Entries provided
◇ ◇ ◇ ◇ ◇
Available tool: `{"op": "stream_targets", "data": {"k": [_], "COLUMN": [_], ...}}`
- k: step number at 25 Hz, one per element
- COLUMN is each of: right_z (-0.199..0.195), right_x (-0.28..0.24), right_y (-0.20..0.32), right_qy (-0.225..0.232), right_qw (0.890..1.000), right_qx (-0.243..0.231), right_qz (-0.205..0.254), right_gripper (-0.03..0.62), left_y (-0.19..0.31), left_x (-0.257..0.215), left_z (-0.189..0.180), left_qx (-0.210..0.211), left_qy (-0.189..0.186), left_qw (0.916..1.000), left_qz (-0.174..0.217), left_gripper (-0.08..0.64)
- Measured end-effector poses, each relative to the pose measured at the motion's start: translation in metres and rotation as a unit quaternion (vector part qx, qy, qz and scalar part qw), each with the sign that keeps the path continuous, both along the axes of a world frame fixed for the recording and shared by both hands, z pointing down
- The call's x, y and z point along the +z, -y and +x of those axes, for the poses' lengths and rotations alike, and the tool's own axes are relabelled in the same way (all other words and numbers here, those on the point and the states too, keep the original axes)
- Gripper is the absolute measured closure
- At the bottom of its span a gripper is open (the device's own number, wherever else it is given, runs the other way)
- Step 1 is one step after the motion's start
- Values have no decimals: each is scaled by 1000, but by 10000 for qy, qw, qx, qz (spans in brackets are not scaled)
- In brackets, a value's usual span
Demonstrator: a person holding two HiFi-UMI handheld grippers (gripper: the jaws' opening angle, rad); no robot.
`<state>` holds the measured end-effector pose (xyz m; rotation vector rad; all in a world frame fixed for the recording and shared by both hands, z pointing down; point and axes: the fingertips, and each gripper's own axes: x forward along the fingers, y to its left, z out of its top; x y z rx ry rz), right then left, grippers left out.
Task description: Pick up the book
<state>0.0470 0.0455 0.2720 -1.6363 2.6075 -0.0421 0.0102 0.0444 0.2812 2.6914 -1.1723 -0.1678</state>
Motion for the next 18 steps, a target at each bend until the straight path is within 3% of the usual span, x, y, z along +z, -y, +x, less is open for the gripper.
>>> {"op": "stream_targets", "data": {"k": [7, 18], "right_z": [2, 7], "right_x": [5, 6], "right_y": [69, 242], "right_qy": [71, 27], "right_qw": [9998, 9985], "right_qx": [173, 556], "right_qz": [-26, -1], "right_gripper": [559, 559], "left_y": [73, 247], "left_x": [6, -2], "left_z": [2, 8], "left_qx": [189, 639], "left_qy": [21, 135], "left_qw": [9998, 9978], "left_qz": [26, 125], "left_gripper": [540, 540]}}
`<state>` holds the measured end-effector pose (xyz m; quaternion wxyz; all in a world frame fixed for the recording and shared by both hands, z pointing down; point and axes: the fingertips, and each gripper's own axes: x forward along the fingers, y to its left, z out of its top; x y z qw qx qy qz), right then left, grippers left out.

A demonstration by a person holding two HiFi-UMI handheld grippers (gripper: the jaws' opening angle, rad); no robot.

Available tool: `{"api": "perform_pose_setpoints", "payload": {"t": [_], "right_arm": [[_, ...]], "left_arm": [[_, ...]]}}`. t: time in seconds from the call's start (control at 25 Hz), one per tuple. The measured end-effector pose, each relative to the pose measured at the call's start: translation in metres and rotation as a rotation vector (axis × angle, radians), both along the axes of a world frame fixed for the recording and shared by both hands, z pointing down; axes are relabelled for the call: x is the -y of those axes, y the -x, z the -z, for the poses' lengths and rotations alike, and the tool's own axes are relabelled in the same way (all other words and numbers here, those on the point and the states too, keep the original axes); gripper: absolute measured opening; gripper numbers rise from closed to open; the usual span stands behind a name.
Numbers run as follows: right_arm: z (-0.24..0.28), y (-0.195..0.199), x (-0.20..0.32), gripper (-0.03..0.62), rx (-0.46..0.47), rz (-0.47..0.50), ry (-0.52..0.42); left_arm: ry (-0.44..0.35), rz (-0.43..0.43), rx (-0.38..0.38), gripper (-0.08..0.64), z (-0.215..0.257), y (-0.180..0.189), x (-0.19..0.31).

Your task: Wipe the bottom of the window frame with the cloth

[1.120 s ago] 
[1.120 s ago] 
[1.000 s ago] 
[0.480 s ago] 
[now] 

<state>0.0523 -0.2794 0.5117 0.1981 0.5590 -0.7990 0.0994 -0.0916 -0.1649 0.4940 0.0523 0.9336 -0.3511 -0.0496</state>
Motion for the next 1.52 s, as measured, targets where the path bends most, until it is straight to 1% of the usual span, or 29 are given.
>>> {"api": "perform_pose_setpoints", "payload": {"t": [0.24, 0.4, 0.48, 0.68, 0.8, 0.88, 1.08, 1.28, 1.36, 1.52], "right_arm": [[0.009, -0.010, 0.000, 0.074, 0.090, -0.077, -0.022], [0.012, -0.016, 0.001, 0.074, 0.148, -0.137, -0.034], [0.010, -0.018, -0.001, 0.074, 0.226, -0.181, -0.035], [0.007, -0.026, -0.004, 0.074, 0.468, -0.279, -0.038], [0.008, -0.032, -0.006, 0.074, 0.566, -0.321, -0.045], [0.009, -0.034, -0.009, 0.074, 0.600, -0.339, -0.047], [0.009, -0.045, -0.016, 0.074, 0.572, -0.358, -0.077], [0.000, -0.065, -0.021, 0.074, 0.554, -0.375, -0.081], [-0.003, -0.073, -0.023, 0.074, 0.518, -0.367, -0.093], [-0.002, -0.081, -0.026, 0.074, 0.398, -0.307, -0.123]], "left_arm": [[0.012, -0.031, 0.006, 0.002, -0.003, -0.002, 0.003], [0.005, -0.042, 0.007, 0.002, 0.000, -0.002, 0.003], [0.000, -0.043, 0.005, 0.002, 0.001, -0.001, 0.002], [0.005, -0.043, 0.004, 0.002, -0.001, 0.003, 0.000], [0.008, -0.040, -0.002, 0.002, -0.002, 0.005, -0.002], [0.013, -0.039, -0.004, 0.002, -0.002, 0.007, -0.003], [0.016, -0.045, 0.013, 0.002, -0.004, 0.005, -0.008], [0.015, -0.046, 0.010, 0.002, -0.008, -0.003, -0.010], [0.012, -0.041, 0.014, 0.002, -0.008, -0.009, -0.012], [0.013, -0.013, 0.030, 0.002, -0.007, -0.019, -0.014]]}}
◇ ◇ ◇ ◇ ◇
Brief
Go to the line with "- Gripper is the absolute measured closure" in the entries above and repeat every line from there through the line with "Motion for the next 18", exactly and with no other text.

Written answer
- Gripper is the absolute measured closure
- At the bottom of its span a gripper is open (the device's own number, wherever else it is given, runs the other way)
- Step 1 is one step after the motion's start
- Values have no decimals: each is scaled by 1000, but by 10000 for qy, qw, qx, qz (spans in brackets are not scaled)
- In brackets, a value's usual span
Demonstrator: a person holding two HiFi-UMI handheld grippers (gripper: the jaws' opening angle, rad); no robot.
`<state>` holds the measured end-effector pose (xyz m; rotation vector rad; all in a world frame fixed for the recording and shared by both hands, z pointing down; point and axes: the fingertips, and each gripper's own axes: x forward along the fingers, y to its left, z out of its top; x y z rx ry rz), right then left, grippers left out.
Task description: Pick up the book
<state>0.0470 0.0455 0.2720 -1.6363 2.6075 -0.0421 0.0102 0.0444 0.2812 2.6914 -1.1723 -0.1678</state>
Motion for the next 18 steps, a target at each bend until the straight path is within 3% of the usual span, x, y, z along +z, -y, +x, less is open for the gripper.

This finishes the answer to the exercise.